Free Web Hosting

 

15. yy.

 

            Adli(II. Bayazid), Adni, Ahmed Paşa, Avni(Fatih Sultan Mehmet), Cem Sultan, Necati, Süleyman Çelebi, Şeyhi..

 

            ADLİ(II. BAYEZİD)

       Dünyaya 1447 yılında Dimetoka’da gelen II. Bayezid, 1481'de Fatih'in ölümü üzerine Osmanlı tahtına XIII. padişah olarak geçmiştir. Rakibi olan şehzade Cem'in saltanat arzusuna, yeniçerilerin kendisine taraftar olmaları ve vali bulunduğu Amasya'dan merkeze Cem'den önce varışı ile set çekti. Bu rekabet bilinen gelişmelerle 1495'e kadar devam etti. 10 Haziran 1512 tarihinde Çorlu’da vefat etmiştir.
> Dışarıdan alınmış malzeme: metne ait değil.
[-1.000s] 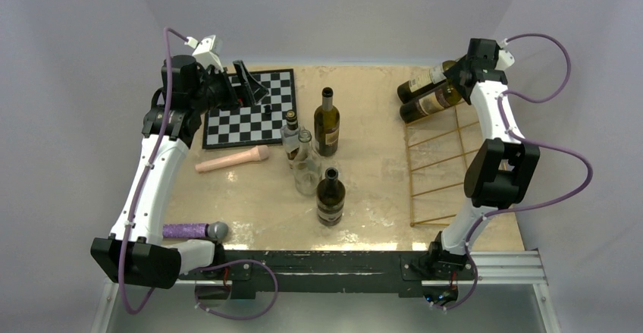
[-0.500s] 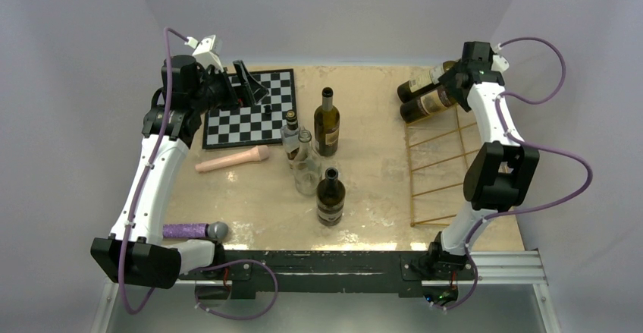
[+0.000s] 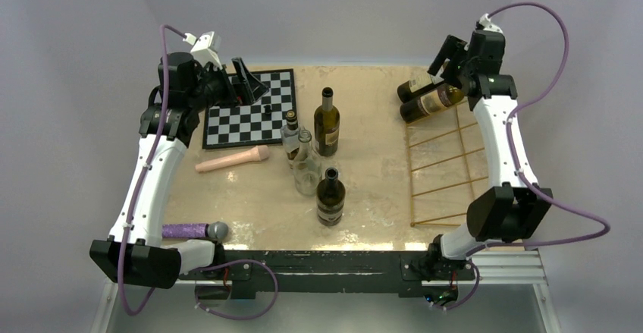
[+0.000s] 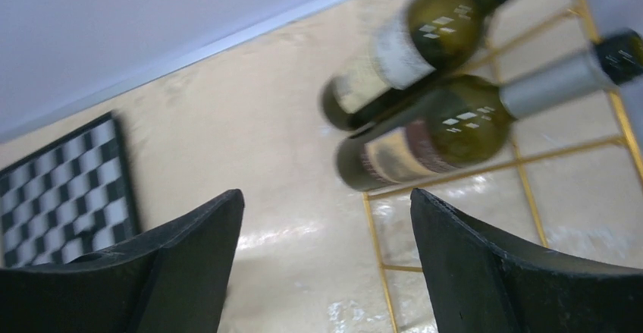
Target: Put the wine bottle on the wine rack
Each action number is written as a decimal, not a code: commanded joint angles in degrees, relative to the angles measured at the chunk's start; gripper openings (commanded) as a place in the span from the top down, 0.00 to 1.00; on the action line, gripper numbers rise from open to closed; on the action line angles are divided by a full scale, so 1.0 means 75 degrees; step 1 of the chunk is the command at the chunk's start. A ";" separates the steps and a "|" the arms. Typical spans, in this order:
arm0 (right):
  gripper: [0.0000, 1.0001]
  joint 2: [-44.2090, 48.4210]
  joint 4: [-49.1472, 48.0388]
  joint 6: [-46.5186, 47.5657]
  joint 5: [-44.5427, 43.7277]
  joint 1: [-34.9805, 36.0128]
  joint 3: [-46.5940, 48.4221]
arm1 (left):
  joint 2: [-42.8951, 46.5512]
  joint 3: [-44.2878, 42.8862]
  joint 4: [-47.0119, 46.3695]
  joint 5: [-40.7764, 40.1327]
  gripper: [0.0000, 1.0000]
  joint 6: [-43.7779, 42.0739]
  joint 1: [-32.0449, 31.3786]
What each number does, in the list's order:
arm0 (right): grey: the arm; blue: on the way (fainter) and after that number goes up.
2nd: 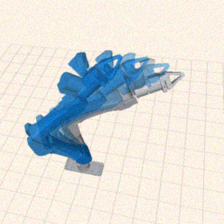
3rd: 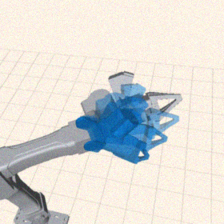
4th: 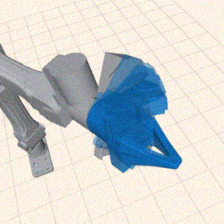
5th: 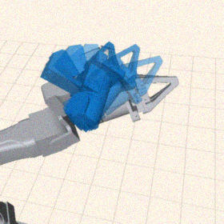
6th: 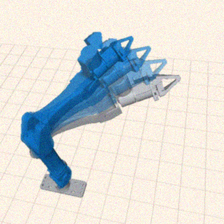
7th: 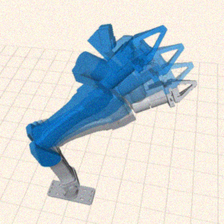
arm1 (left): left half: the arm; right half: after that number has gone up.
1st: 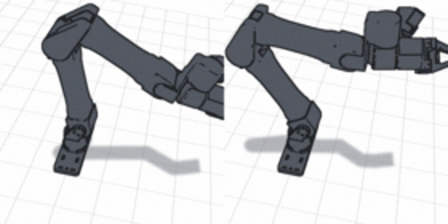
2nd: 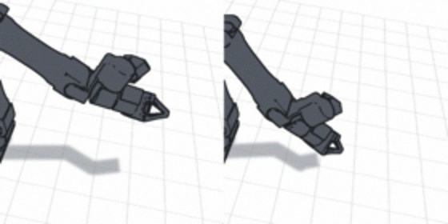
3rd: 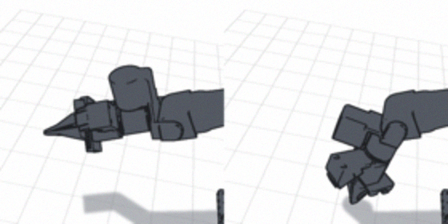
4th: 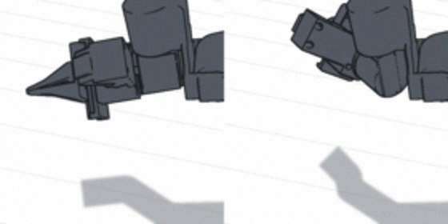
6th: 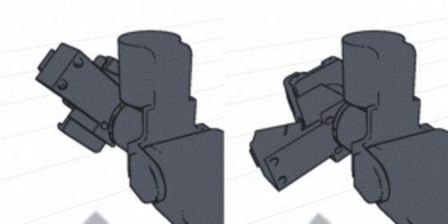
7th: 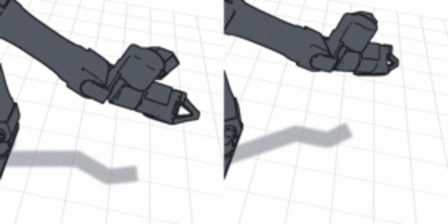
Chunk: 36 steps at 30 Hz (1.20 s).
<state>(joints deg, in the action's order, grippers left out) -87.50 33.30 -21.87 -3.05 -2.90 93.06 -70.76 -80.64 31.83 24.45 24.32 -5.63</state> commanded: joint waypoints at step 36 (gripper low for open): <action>0.01 0.3645 -0.0326 0.2412 0.3397 0.6355 -0.2745 | 0.0205 0.0110 -0.0370 0.0919 0.01 0.0695 0.0047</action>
<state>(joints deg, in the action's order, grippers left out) -59.96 30.74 -2.90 26.70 41.56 73.54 -73.36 -81.54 30.92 30.87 27.40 -5.63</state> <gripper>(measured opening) 0.986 0.988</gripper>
       Kendisi de âlim ve şair olan II. Bayezid kendi devrini âlimler, şairler devri haline getirmiş, bir kısım isim ve işleri ile Künhü'l-Ahbar'da kaydedilmiş olan yüzlerce kabiliyeti şöhret haline getirmiştir, birçok yönden babası Fatih'i aratmamıştır.

II. Bayezid, şiirlerinde mütevekkil ve şükredicidir, bazen de bir hak ve adalet arayıcısıdır.

Adlî, Ahmed Paşa’yı üstad tanıyarak gazel söylemiş, Necatî'den aldığı ilham ve feyzi de ilk tesirle birleştirerek devrinde vasat kudret ve kabiliyette bir şair olmuştur.
 

         Şeyhî

    XV. yüzyıl Türk şairlerindendir. Şeyhü'l-şuarâ unvanı ile anılan ve mahlası Şeyhî olan şâirin asıl adı Yûsuf Sinâneddîn’dir, devrin kültür merkezlerinden olan Kütahya'da 1376 yılında dünyaya gelmiştir. Germiyanlı'dır. Göz hastalıkları alanında ünlü bir tabib olması nedeniyle Hekim Sinan adıyla da ün kazanmıştır. I. Murat zamanında doğan Şeyhî, Yıldırım Bayezid, Süleyman Çelebi, Sultan Mehmet ve II. Murat devirlerini idrâk etmiştir.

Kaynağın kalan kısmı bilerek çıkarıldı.